Using the listing below, set down each line from the line containing "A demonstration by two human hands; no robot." through the line containing "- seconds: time", both ends included, exactly and with nothing added.

-*-*-

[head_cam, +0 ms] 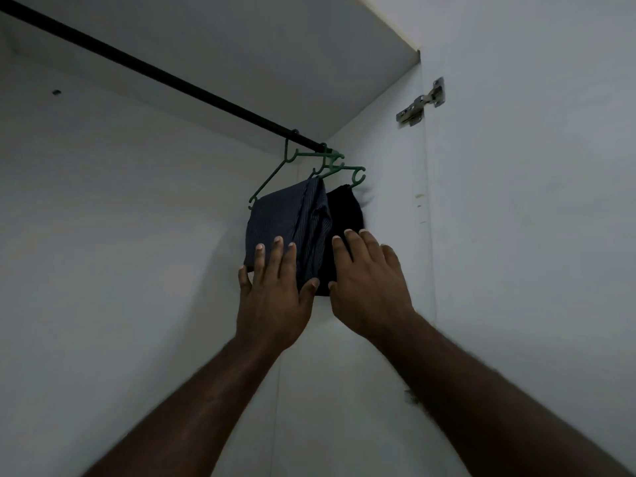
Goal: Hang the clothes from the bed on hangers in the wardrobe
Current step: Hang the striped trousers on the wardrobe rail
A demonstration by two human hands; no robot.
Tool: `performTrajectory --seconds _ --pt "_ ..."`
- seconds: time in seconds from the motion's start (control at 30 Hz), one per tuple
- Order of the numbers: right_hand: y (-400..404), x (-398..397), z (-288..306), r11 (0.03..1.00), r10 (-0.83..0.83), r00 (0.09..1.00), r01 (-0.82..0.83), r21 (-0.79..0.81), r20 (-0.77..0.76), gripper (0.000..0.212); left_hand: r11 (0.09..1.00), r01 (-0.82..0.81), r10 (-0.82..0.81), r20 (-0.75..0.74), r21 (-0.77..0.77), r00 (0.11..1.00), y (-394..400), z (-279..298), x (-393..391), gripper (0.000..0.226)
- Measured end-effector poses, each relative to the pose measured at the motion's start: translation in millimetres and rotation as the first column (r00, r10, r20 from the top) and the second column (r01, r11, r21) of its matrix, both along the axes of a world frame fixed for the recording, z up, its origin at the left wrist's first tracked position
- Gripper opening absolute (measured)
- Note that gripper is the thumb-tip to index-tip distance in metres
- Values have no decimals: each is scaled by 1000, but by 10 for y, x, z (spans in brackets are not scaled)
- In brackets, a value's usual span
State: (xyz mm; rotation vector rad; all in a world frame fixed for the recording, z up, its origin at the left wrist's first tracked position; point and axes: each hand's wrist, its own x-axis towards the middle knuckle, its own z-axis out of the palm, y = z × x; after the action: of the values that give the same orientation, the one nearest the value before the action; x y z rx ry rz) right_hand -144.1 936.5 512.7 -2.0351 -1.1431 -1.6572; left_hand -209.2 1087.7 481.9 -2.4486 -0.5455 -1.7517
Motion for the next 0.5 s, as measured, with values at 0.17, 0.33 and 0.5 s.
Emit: performTrajectory --seconds 0.17,0.33,0.5 --pt "-496 -25 -209 1000 16 1000 -16 -10 -7 72 1000 -14 13 -45 -19 999 -588 -237 -58 85" --pt "-999 -86 -434 998 -42 997 39 -51 -59 74 999 -9 6 -71 -31 997 -1093 -321 -142 78" --pt "-1498 -262 -558 989 -143 989 140 -56 -45 71 997 67 -63 -97 33 993 -1584 -388 -201 79"
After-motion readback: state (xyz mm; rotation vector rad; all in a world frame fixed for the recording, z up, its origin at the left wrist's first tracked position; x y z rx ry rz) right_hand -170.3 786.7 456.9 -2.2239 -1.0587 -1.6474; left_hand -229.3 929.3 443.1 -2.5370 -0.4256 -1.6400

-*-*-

*YOUR RESPONSE*.
A demonstration by two human hands; no robot.
Tool: `performTrajectory --seconds _ --pt "_ ..."`
- seconds: time in seconds from the motion's start (control at 30 Hz), one per tuple

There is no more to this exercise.